> [Task statement]
Go through the records and give each one again exactly, omitting the images.
========================================
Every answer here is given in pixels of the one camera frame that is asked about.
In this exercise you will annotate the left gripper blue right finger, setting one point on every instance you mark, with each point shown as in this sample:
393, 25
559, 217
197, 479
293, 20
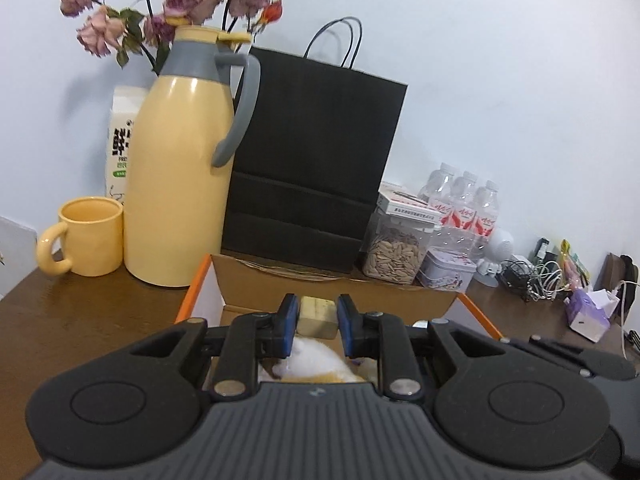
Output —
359, 331

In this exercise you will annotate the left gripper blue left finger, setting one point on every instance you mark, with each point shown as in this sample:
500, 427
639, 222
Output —
276, 331

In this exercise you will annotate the beige eraser block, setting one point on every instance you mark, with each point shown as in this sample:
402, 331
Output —
317, 318

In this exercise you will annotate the yellow plush toy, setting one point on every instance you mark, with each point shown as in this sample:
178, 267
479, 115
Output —
313, 362

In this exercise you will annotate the orange cardboard box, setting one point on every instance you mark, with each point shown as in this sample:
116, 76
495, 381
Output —
427, 337

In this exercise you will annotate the clear jar of seeds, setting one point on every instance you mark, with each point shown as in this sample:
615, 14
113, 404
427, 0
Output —
395, 247

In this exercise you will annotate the white patterned tin box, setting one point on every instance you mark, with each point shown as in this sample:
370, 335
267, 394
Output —
447, 271

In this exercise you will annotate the purple tissue pack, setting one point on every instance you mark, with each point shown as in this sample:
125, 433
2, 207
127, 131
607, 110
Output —
588, 313

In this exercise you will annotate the colourful snack packet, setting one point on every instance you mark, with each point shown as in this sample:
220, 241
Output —
575, 273

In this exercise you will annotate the white red flat box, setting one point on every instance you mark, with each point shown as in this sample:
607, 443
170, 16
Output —
397, 202

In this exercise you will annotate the middle water bottle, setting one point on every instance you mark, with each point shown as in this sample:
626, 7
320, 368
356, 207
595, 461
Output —
457, 232

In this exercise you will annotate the water bottle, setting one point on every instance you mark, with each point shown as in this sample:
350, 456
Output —
457, 232
436, 190
486, 206

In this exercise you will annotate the white robot figurine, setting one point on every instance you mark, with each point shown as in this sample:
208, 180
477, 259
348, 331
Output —
496, 251

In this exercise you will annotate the black charger plug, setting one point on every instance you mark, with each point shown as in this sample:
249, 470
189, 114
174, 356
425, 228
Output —
542, 253

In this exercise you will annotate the left water bottle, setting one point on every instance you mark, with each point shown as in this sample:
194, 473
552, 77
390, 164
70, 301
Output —
436, 190

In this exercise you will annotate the yellow thermos jug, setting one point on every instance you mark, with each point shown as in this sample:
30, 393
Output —
180, 155

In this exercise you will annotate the right water bottle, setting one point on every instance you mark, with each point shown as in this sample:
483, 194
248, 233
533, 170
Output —
486, 206

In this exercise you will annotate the black paper shopping bag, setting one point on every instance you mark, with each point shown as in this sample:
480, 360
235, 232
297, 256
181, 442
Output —
305, 177

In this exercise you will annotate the yellow ceramic mug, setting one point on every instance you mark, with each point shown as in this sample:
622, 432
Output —
88, 238

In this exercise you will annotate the white card at left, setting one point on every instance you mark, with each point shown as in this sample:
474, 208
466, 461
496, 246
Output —
17, 252

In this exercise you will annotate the white milk carton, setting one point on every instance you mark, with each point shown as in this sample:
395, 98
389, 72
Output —
125, 106

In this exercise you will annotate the dried pink flower bouquet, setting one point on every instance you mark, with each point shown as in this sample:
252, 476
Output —
122, 33

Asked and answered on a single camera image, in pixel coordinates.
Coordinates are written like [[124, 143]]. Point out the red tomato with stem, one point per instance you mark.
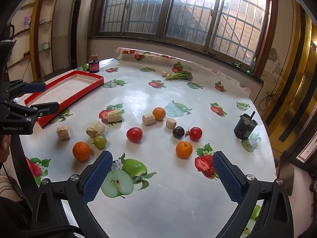
[[195, 133]]

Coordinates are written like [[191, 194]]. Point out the small beige block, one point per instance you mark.
[[170, 123]]

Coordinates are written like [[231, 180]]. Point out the black red motor with cork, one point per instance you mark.
[[94, 64]]

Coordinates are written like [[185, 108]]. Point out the tall white air conditioner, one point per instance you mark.
[[78, 33]]

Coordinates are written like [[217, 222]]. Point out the red rimmed white tray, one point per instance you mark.
[[65, 90]]

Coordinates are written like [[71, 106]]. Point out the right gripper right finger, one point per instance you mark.
[[275, 217]]

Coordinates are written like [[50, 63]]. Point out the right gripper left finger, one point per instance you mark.
[[61, 208]]

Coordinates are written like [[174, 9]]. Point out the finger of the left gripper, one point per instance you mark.
[[37, 109], [34, 87]]

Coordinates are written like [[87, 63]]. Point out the green bottle on windowsill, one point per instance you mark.
[[252, 66]]

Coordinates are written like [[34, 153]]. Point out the dark purple plum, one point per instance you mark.
[[178, 132]]

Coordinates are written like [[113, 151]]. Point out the green leafy vegetable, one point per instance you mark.
[[181, 75]]

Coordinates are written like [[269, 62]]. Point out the fruit print tablecloth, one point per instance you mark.
[[156, 193]]

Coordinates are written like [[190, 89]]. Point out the purple plush toy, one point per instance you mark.
[[27, 22]]

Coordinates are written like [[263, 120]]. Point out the wooden wall shelf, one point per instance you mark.
[[32, 56]]

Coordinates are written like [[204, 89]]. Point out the black motor with shaft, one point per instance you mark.
[[245, 126]]

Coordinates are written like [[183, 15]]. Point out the orange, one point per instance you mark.
[[81, 151], [159, 113], [184, 149]]
========================================
> [Answer section]
Every answer here is given in pixels of the one camera frame that is asked about.
In this exercise you will annotate the left gripper blue right finger, setting one point on every instance you mark, with each point shown as in this sample:
393, 25
559, 217
197, 479
293, 20
Output —
359, 331

In this exercise you will annotate the left gripper blue left finger, setting one point on every instance you mark, with each point shown as in this sample:
500, 427
639, 222
Output —
276, 331

In this exercise you will annotate the beige eraser block, setting one point on every instance you mark, with each point shown as in this sample:
402, 331
Output —
317, 318

In this exercise you will annotate the yellow plush toy, setting one point on every instance you mark, with each point shown as in this sample:
178, 267
479, 115
Output —
313, 362

In this exercise you will annotate the orange cardboard box, setting one point on every instance you mark, with each point shown as in this sample:
116, 76
495, 381
Output —
427, 337

In this exercise you will annotate the clear jar of seeds, setting one point on every instance you mark, with each point shown as in this sample:
615, 14
113, 404
427, 0
Output —
395, 247

In this exercise you will annotate the white patterned tin box, setting one point on every instance you mark, with each point shown as in this sample:
370, 335
267, 394
Output —
447, 271

In this exercise you will annotate the purple tissue pack, setting one point on every instance you mark, with each point shown as in this sample:
125, 433
2, 207
127, 131
607, 110
Output —
588, 313

In this exercise you will annotate the colourful snack packet, setting one point on every instance you mark, with each point shown as in this sample:
220, 241
Output —
575, 273

In this exercise you will annotate the white red flat box, setting one point on every instance you mark, with each point shown as in this sample:
607, 443
170, 16
Output —
397, 202

In this exercise you will annotate the middle water bottle, setting one point on every instance you mark, with each point shown as in this sample:
626, 7
320, 368
356, 207
595, 461
Output —
457, 232

In this exercise you will annotate the water bottle, setting one point on every instance you mark, with each point shown as in this sample:
350, 456
Output —
457, 232
436, 190
486, 206

In this exercise you will annotate the white robot figurine, setting one point on every instance you mark, with each point shown as in this sample:
208, 180
477, 259
348, 331
Output —
496, 251

In this exercise you will annotate the black charger plug, setting one point on every instance you mark, with each point shown as in this sample:
249, 470
189, 114
174, 356
425, 228
Output —
542, 253

In this exercise you will annotate the left water bottle, setting one point on every instance you mark, with each point shown as in this sample:
194, 473
552, 77
390, 164
70, 301
Output —
436, 190

In this exercise you will annotate the yellow thermos jug, setting one point on every instance you mark, with each point shown as in this sample:
30, 393
Output —
180, 155

In this exercise you will annotate the right water bottle, setting one point on every instance you mark, with each point shown as in this sample:
483, 194
248, 233
533, 170
Output —
486, 206

In this exercise you will annotate the black paper shopping bag, setting one point on every instance you mark, with each point shown as in this sample:
480, 360
235, 232
297, 256
181, 442
Output —
305, 177

In this exercise you will annotate the yellow ceramic mug, setting one point on every instance you mark, with each point shown as in this sample:
622, 432
Output —
88, 238

In this exercise you will annotate the white card at left, setting one point on every instance you mark, with each point shown as in this sample:
474, 208
466, 461
496, 246
Output —
17, 252

In this exercise you will annotate the white milk carton, setting one point on every instance you mark, with each point shown as in this sample:
395, 98
389, 72
Output —
125, 106

In this exercise you will annotate the dried pink flower bouquet, setting one point on every instance you mark, with each point shown as in this sample:
252, 476
Output —
122, 33

Asked and answered on a single camera image, in pixel coordinates.
Coordinates are written like [[124, 143]]. Point out the red tomato with stem, one point per instance you mark.
[[195, 133]]

Coordinates are written like [[191, 194]]. Point out the small beige block, one point per instance you mark.
[[170, 123]]

Coordinates are written like [[231, 180]]. Point out the black red motor with cork, one point per instance you mark.
[[94, 64]]

Coordinates are written like [[185, 108]]. Point out the tall white air conditioner, one point per instance you mark.
[[78, 33]]

Coordinates are written like [[217, 222]]. Point out the red rimmed white tray, one point per instance you mark.
[[65, 90]]

Coordinates are written like [[71, 106]]. Point out the right gripper right finger, one point per instance you mark.
[[275, 217]]

Coordinates are written like [[50, 63]]. Point out the right gripper left finger, one point per instance you mark.
[[61, 208]]

Coordinates are written like [[174, 9]]. Point out the finger of the left gripper, one point per instance you mark.
[[37, 109], [34, 87]]

Coordinates are written like [[87, 63]]. Point out the green bottle on windowsill, one point per instance you mark.
[[252, 66]]

Coordinates are written like [[34, 153]]. Point out the dark purple plum, one point per instance you mark.
[[178, 132]]

Coordinates are written like [[113, 151]]. Point out the green leafy vegetable, one point per instance you mark.
[[181, 75]]

Coordinates are written like [[269, 62]]. Point out the fruit print tablecloth, one point per instance you mark.
[[156, 193]]

Coordinates are written like [[190, 89]]. Point out the purple plush toy, one point per instance you mark.
[[27, 22]]

Coordinates are written like [[263, 120]]. Point out the wooden wall shelf, one point per instance you mark.
[[32, 56]]

Coordinates are written like [[204, 89]]. Point out the black motor with shaft, one point per instance you mark.
[[245, 126]]

Coordinates are written like [[183, 15]]. Point out the orange, one point per instance you mark.
[[81, 151], [159, 113], [184, 149]]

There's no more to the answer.